**Task description:**
In the records below, begin at the line containing "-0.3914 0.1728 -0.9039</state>" and end at the line containing "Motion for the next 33"; quote every line in that span exactly, including both boundary lines, and no others.
═══ Records for the exercise
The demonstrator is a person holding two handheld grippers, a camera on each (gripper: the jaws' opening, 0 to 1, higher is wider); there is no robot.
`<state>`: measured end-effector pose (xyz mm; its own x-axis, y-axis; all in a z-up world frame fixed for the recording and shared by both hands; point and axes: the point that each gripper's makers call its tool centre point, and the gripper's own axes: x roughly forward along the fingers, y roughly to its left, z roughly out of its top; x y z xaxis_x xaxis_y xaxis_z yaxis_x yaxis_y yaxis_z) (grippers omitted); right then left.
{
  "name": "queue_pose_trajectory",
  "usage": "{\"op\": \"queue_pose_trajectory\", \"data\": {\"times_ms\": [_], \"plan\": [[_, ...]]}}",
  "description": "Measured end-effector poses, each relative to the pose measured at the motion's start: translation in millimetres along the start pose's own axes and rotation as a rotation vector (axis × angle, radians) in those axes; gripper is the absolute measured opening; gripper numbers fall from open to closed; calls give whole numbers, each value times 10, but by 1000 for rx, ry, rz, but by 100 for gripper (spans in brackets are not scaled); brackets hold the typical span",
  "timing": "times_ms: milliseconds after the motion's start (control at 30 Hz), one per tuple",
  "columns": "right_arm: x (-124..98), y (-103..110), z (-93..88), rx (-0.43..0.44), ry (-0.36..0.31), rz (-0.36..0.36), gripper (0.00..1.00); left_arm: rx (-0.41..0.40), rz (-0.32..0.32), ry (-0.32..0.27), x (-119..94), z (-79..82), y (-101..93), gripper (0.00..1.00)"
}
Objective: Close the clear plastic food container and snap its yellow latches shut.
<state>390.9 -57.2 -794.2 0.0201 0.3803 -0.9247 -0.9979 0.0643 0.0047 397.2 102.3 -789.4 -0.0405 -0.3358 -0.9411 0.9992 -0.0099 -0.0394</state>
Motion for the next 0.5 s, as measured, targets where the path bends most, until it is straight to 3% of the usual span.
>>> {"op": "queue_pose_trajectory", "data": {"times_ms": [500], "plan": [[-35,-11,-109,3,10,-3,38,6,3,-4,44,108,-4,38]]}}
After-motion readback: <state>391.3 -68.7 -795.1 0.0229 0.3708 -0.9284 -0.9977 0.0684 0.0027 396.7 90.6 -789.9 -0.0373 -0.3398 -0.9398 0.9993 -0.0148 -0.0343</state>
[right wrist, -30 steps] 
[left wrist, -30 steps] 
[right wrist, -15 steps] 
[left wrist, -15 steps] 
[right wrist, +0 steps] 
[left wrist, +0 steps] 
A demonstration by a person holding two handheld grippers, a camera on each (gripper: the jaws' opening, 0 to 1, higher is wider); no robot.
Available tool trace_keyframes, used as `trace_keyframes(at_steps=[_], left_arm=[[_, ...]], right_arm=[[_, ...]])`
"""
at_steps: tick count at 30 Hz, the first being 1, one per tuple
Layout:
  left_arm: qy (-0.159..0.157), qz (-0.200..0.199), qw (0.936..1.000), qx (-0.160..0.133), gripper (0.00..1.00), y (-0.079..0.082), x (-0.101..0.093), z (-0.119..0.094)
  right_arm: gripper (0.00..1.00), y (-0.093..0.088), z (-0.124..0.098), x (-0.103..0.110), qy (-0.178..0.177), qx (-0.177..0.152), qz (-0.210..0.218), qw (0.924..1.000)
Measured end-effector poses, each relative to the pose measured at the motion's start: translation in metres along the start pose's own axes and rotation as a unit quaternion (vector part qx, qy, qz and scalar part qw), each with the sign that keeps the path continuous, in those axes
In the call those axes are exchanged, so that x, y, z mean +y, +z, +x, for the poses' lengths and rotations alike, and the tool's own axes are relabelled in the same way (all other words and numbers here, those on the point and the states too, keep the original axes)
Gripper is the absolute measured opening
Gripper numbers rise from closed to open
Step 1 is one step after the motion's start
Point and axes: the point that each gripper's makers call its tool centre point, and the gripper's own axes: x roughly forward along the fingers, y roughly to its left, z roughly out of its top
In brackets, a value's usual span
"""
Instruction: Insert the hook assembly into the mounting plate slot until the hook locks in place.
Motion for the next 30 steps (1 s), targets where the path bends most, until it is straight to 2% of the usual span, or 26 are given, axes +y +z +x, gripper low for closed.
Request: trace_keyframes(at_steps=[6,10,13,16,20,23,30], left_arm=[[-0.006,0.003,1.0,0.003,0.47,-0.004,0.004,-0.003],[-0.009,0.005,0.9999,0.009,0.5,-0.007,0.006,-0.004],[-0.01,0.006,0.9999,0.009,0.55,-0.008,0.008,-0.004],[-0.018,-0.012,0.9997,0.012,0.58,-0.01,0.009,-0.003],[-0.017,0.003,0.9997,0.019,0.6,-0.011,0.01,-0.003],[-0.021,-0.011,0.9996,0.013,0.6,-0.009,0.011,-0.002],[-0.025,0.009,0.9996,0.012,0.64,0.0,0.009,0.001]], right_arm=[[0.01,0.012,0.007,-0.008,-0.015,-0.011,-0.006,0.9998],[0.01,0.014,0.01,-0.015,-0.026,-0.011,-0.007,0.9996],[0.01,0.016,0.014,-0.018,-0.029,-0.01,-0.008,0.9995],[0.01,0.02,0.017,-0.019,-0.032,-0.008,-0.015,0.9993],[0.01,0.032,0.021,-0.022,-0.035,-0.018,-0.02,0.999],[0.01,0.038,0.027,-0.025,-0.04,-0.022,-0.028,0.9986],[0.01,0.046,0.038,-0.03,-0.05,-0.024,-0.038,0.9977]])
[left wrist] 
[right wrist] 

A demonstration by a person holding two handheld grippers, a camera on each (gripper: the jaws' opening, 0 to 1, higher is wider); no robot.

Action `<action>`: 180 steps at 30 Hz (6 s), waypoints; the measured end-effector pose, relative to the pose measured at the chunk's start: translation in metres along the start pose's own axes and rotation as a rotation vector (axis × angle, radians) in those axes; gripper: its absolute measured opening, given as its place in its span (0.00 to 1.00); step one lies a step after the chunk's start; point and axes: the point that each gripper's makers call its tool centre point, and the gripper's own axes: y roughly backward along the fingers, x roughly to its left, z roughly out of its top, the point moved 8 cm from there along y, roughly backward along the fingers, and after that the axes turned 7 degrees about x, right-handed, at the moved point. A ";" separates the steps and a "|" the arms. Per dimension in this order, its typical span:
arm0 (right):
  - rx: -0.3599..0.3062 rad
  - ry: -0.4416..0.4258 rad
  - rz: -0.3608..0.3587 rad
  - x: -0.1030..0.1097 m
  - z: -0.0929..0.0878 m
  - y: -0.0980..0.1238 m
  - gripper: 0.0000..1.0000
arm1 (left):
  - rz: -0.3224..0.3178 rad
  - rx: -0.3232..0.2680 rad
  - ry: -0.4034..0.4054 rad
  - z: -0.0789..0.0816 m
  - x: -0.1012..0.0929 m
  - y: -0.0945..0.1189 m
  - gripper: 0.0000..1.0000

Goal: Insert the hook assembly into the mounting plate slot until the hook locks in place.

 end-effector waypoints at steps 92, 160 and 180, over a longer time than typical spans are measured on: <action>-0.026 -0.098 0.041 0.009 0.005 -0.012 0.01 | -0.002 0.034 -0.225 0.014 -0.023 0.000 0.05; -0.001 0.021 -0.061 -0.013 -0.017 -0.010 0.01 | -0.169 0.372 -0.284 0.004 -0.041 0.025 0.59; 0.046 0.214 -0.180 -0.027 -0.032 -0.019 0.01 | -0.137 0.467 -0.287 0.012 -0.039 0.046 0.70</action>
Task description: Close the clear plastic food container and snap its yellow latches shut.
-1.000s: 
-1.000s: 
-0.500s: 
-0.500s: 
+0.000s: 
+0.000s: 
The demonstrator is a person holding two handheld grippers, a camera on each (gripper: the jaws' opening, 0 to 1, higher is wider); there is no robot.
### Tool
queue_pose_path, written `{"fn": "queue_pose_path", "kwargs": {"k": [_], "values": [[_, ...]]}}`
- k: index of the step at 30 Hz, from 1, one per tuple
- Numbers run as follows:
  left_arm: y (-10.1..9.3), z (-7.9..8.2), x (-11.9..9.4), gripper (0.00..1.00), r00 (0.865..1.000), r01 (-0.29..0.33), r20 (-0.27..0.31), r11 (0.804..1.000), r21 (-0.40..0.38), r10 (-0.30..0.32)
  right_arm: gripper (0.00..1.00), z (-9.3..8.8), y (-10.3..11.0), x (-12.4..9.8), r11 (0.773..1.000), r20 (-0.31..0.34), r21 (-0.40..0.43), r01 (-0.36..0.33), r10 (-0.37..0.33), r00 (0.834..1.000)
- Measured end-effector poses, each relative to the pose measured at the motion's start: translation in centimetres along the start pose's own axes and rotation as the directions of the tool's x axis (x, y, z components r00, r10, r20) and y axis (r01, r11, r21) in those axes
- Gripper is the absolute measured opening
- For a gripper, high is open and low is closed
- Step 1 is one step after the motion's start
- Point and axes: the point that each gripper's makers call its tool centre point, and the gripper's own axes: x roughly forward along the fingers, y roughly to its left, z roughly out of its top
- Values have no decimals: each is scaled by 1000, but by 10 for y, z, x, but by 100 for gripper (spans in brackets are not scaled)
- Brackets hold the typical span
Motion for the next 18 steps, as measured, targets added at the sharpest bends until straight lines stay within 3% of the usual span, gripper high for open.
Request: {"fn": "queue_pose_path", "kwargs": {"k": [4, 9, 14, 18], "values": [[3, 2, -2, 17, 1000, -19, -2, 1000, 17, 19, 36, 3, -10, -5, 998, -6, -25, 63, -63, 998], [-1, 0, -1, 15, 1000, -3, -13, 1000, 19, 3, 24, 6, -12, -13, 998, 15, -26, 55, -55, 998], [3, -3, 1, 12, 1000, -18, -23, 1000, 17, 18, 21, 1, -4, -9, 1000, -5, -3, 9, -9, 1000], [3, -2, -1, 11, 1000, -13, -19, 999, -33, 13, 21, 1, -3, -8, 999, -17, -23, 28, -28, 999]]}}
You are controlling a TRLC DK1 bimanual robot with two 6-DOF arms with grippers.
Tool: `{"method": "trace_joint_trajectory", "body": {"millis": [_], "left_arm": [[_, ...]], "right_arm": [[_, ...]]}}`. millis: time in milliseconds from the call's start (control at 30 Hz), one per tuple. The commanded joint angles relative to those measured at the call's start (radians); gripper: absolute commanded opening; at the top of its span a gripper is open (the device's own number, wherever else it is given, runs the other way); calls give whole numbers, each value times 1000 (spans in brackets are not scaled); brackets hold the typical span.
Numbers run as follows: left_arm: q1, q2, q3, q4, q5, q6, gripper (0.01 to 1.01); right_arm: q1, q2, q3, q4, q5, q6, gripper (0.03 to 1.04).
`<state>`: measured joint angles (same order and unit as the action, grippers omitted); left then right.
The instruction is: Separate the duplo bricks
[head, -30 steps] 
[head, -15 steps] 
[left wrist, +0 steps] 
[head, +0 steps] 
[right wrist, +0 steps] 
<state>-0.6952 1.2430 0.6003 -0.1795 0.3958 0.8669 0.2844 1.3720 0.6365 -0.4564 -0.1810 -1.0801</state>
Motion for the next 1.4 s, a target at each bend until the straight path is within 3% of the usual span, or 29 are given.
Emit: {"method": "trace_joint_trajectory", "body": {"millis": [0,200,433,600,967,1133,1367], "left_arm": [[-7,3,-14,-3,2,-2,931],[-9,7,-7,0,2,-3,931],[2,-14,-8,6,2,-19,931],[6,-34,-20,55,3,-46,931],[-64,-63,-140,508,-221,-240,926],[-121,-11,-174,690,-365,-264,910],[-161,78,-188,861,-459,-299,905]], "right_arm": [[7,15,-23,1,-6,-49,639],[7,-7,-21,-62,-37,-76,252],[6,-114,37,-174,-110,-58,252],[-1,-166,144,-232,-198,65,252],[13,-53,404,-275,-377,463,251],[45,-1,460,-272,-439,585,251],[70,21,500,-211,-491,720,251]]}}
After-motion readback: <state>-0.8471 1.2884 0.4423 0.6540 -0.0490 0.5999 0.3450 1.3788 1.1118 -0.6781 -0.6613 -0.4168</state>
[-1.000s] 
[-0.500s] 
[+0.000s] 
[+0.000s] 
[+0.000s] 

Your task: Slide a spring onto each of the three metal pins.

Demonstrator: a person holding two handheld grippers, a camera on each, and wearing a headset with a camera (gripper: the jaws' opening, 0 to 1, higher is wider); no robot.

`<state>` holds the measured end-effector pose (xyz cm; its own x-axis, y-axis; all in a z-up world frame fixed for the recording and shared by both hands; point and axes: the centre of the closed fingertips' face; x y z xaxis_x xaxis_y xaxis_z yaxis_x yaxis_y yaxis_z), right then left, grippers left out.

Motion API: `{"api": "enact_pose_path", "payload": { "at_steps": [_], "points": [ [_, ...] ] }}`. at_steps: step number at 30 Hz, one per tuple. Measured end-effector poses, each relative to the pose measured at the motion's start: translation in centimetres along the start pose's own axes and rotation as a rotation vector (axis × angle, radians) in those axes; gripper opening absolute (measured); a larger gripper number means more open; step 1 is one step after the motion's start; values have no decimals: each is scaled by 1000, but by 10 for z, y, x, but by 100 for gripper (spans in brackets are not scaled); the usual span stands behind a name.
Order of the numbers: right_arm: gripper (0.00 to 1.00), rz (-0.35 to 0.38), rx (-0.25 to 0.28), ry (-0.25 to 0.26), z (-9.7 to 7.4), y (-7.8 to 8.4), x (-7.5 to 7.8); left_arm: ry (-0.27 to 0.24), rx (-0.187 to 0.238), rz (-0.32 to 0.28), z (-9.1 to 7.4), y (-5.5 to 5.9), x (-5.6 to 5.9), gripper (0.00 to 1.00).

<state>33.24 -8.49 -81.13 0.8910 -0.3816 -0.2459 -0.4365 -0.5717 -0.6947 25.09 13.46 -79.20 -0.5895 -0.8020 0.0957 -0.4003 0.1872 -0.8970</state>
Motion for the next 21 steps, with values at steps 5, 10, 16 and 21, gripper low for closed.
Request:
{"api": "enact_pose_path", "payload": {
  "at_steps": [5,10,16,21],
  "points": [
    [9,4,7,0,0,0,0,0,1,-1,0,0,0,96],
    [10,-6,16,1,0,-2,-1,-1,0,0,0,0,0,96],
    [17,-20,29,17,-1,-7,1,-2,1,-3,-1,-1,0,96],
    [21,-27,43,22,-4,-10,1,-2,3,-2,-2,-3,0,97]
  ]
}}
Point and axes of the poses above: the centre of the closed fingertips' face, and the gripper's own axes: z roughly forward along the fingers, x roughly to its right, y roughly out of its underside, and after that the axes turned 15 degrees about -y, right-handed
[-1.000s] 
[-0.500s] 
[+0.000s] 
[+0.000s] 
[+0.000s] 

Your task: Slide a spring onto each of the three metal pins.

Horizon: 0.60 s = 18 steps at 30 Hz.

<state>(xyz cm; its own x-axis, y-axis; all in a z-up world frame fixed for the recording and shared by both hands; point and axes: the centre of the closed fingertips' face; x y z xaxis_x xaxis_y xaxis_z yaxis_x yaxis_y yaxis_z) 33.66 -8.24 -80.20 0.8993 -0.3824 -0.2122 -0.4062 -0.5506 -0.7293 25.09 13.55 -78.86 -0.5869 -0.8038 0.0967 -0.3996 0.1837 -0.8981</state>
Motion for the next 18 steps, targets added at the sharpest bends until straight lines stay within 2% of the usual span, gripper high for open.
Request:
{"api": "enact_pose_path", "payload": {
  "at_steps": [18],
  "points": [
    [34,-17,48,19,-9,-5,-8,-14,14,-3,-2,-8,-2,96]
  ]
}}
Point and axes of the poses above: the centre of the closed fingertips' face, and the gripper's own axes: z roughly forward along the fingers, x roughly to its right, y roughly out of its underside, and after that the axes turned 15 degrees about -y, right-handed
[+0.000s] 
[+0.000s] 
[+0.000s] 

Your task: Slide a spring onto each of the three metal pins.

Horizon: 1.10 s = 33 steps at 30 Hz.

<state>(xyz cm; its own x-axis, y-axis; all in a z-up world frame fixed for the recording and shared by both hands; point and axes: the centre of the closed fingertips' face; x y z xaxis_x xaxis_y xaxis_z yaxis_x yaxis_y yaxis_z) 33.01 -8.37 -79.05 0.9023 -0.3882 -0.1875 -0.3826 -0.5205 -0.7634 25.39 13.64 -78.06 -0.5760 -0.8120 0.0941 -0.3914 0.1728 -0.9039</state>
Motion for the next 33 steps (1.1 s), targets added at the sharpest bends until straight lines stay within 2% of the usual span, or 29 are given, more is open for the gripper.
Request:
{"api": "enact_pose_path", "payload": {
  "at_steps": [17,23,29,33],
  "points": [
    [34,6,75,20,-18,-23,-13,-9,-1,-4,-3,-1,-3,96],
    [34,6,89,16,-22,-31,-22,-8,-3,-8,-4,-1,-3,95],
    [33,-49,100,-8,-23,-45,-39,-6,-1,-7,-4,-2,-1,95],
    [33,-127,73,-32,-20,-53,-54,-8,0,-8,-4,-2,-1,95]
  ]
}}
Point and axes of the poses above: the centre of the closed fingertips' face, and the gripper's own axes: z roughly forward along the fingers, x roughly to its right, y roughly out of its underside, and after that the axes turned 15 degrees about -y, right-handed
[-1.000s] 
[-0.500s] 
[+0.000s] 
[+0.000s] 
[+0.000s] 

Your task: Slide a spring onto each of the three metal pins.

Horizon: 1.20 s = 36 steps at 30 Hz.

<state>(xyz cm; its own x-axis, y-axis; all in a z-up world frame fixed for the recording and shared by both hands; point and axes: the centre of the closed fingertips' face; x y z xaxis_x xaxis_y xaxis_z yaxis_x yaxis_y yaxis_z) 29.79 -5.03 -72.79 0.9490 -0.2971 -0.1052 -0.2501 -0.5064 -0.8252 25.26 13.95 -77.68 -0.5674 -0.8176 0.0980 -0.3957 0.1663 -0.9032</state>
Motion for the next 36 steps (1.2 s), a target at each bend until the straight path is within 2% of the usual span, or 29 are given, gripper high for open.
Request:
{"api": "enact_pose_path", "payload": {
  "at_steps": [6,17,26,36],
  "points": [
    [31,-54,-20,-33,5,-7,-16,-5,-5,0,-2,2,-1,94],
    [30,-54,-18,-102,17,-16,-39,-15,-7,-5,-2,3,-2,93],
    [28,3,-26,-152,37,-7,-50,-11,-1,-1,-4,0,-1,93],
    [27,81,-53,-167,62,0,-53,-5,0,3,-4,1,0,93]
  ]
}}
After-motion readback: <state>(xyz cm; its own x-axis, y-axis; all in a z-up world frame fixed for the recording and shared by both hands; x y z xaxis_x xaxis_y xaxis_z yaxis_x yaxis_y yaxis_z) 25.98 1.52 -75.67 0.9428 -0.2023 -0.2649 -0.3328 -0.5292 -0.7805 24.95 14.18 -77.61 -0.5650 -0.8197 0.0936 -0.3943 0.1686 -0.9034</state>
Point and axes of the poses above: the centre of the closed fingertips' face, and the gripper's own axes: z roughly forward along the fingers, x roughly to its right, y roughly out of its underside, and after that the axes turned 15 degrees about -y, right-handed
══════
**Exercise result:**
<state>(xyz cm; its own x-axis, y-axis; all in a z-up world frame fixed for the recording and shared by both hands; point and axes: the centre of the closed fingertips' face; x y z xaxis_x xaxis_y xaxis_z yaxis_x yaxis_y yaxis_z) 33.01 -8.37 -79.05 0.9023 -0.3882 -0.1875 -0.3826 -0.5205 -0.7634 25.39 13.64 -78.06 -0.5760 -0.8120 0.0941 -0.3914 0.1728 -0.9039</state>
Motion for the next 33 steps (1.1 s), targets added at the sharpest bends until straight lines stay within 2% of the usual span, or 29 are given, more is open for the gripper.

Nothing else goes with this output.